Establishing a more complete catalog of lncRNA transcripts will speed the discovery of novel ncRNAs with functional roles (such as HOTTIP), and recently work in mouse and human cells has revealed large numbers of previously unannotated lncRNAs [47
]. Extensive deep sequencing of transcriptomes from diverse human tissues annotated more than 8000 lncRNAs, and importantly revealed that on average, lncRNAs are more tissues specific than protein-coding genes, suggesting that lncRNAs may actually play a significant role in determining cellular fate [48
]. Guttman and colleagues characterized mESC-specific lncRNAs and through functional studies showed many of these lncRNA are regulated by pluripotency factors (Oct4, Sox2, and Nanog) and almost 30% of the ESC-specific lncRNAs appear to interact with at least one repressive chromatin protein complex [49
]. Towards addressing the potential functions of lncRNAs at chromatin in an unbiased manner, a new method termed Chromatin Isolation by RNA Purification (ChIRP) was developed [50
]. Analogous to ChIP-seq, ChIRP-seq provides genome-wide identification of the specific sites of RNA occupancy on chromatin, and has been applied to the telomerase RNA TERC, roX2, and HOTAIR. These lncRNAs bound hundreds to thousands of sites throughout the genome, had focal foot prints (similar to transcription factors) and sequence specificity in their localization. Together, shRNA screens and ChIRP should enable high throughput functional studies of the lncRNA landscape.

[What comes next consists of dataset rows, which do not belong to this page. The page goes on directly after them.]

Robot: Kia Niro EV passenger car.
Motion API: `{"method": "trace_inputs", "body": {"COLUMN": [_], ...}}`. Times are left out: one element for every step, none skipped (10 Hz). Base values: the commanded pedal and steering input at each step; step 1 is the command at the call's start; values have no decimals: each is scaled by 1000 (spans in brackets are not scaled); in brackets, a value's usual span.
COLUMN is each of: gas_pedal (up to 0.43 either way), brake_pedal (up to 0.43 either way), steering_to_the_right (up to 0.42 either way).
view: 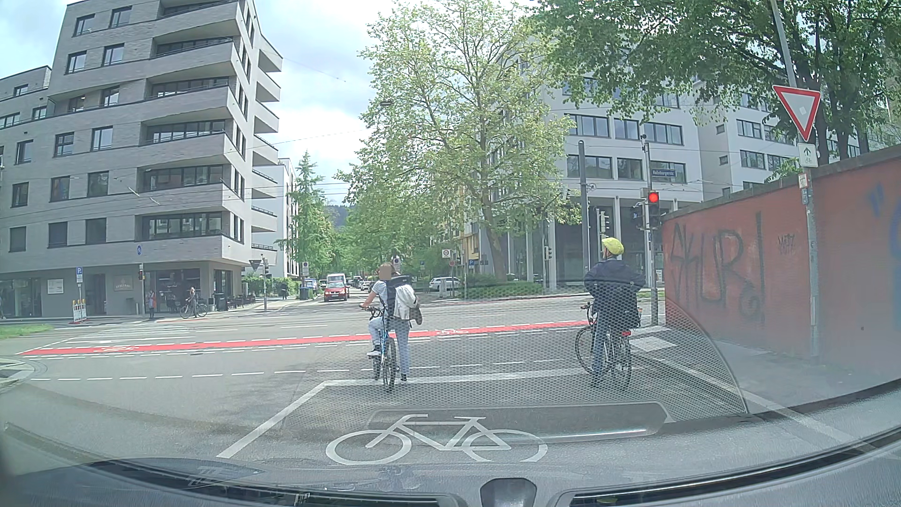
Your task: Follow the waypoints while adhering to traffic rules and regulations
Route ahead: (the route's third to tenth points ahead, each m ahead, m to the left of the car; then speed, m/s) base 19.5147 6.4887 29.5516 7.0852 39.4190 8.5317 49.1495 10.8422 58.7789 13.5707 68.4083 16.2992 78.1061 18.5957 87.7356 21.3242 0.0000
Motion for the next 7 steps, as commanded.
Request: {"method": "trace_inputs", "body": {"gas_pedal": [0, 0, 0, 0, 0, 0, 0], "brake_pedal": [262, 256, 262, 262, 262, 262, 262], "steering_to_the_right": [-15, -16, -16, -16, -15, -16, -16]}}
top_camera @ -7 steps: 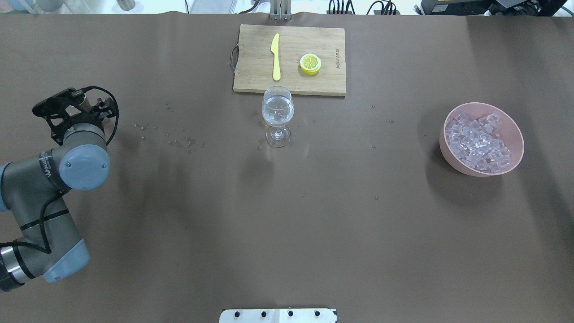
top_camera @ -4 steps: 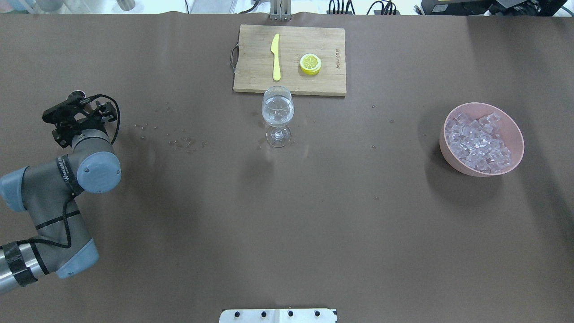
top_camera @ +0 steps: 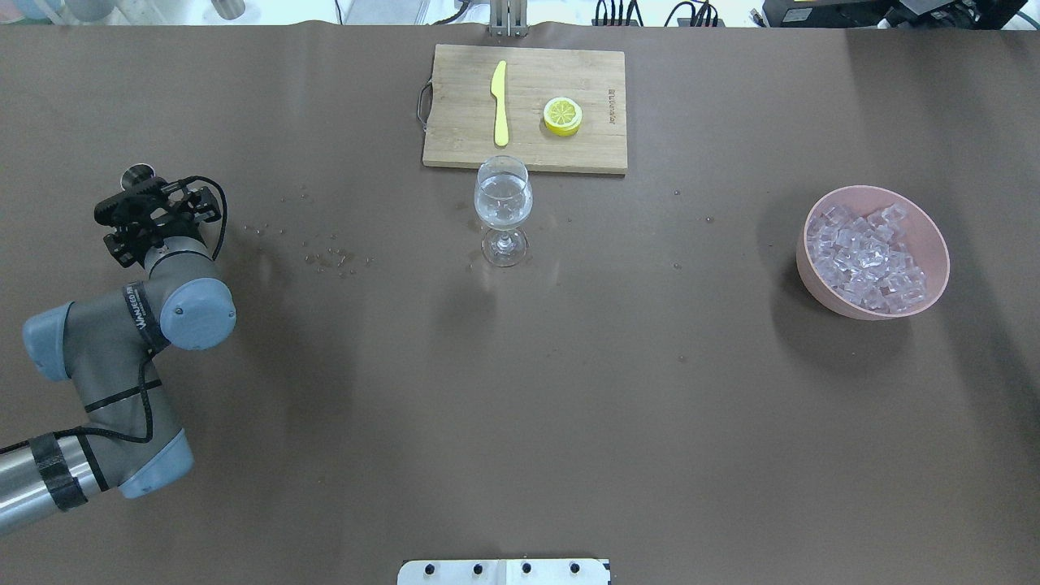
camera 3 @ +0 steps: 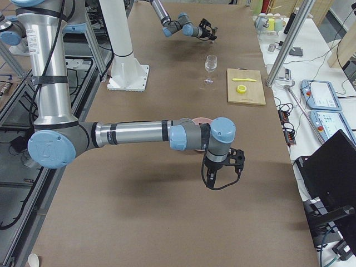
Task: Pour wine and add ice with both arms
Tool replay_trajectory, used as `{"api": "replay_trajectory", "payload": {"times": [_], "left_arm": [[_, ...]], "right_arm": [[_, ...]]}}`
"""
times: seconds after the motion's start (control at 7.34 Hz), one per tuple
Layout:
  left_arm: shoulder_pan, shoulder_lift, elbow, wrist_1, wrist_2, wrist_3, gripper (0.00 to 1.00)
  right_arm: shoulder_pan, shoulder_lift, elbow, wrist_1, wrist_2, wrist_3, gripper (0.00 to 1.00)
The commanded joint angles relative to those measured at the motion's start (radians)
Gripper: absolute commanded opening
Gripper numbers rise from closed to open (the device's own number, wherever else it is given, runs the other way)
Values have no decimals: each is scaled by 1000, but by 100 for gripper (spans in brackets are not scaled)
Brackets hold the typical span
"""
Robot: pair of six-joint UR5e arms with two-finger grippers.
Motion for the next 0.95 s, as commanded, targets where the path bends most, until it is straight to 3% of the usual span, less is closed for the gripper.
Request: {"api": "replay_trajectory", "payload": {"times": [0.0,0.82], "left_arm": [[1,0,10,7,52,0,98],[10,-6,68,10,95,-66,98]], "right_arm": [[0,0,1,0,1,1,100],[0,0,0,0,1,1,100]]}}
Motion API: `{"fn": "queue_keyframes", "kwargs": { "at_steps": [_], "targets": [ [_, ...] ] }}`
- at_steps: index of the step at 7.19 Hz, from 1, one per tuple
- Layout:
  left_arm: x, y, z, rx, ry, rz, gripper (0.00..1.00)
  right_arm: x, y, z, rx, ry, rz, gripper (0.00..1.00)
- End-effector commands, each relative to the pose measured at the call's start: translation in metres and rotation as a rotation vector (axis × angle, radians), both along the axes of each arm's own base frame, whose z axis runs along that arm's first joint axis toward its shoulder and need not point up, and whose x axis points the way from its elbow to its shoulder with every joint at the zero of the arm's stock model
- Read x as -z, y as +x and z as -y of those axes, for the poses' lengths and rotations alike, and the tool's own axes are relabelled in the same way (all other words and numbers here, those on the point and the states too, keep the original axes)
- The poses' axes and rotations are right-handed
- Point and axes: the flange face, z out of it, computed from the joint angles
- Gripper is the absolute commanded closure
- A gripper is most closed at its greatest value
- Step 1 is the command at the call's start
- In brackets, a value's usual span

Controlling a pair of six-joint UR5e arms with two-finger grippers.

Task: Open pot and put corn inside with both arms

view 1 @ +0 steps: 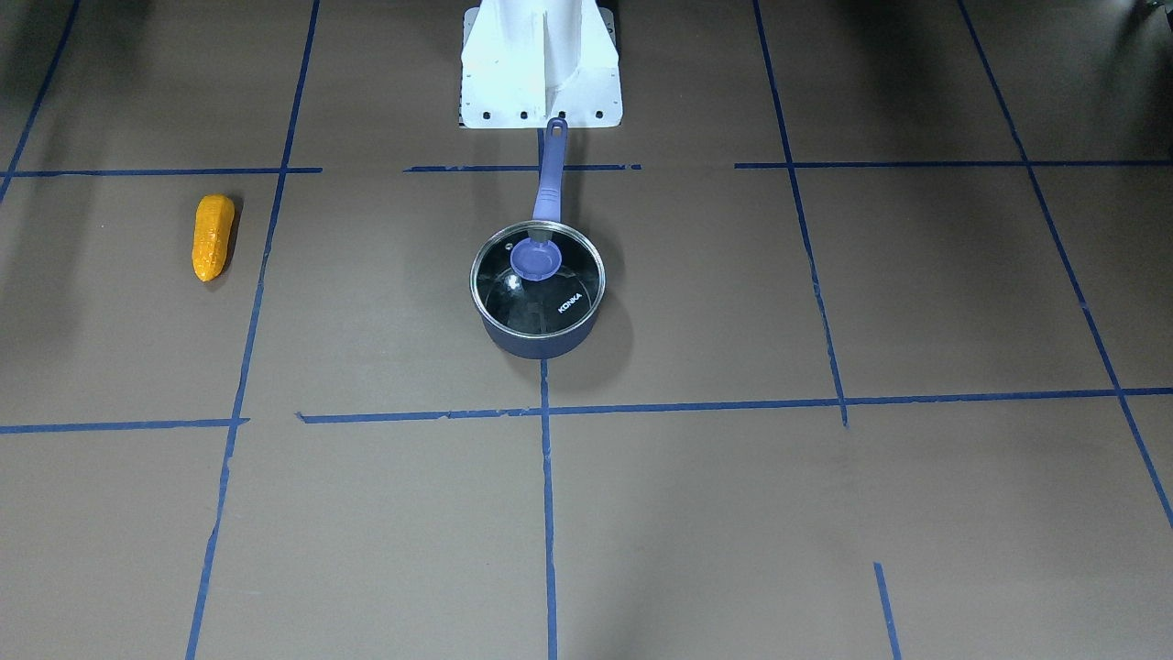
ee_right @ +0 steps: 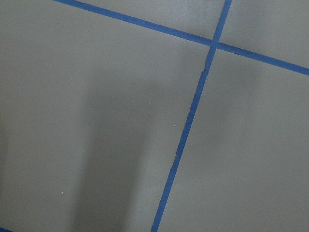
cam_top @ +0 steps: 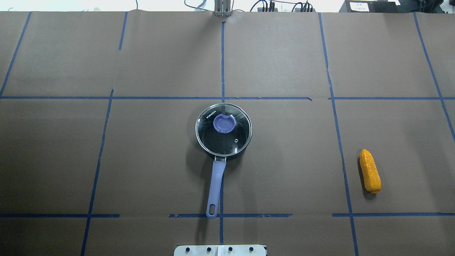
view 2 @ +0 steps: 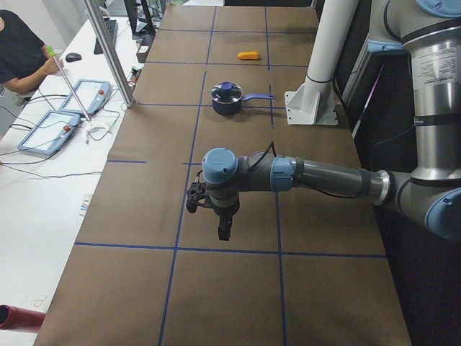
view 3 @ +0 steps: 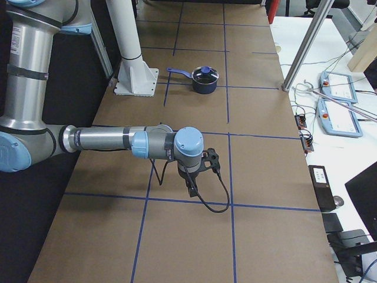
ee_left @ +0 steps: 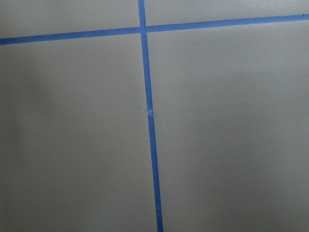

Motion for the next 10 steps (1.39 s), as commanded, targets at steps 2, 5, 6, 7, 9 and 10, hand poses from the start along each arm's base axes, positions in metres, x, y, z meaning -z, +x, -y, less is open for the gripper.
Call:
{"fn": "queue_keyframes", "kwargs": {
  "at_steps": [2,5,6,7,9,10],
  "targets": [
    [-0.0017,0.0007,0.0007,0.002,-0.006,-0.003,0.0,0.001,0.0,0.0,0.0,0.002,0.0,0.0],
    [-0.0036,0.0005,-0.0004,-0.007,0.001,-0.002,0.0,-0.0006,0.0001,-0.0001,0.0,-0.001,-0.001,0.0],
    [-0.0038,0.0006,-0.0024,-0.006,-0.001,-0.003,0.0,-0.0015,0.0001,-0.0003,-0.001,-0.005,-0.001,0.0],
    [-0.0014,0.0006,-0.0022,-0.007,0.006,-0.003,0.0,-0.0021,-0.0005,-0.0001,0.001,-0.004,-0.001,0.0],
    [-0.0038,0.0006,0.0017,-0.003,0.045,-0.002,0.0,-0.003,-0.0004,-0.0002,0.002,-0.004,-0.003,0.0],
    [-0.0028,0.0006,0.0019,-0.001,0.048,-0.002,0.0,-0.003,-0.0004,-0.0002,0.003,-0.003,-0.003,0.0]
  ]
}}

Efforts to understand the interplay between ncRNAs and chromatin have established that both the RNA and chromatin can affect one another. While features of the active chromatin state have been well studied, the interactions between RNA and active are only beginning to be explored. Given the pervasive nature of transcription and the near ubiquitous nature of histone methylation, future work is likely to uncover mechanisms that employ both ncRNAs and the state of chromatin methylation to regulate gene expression.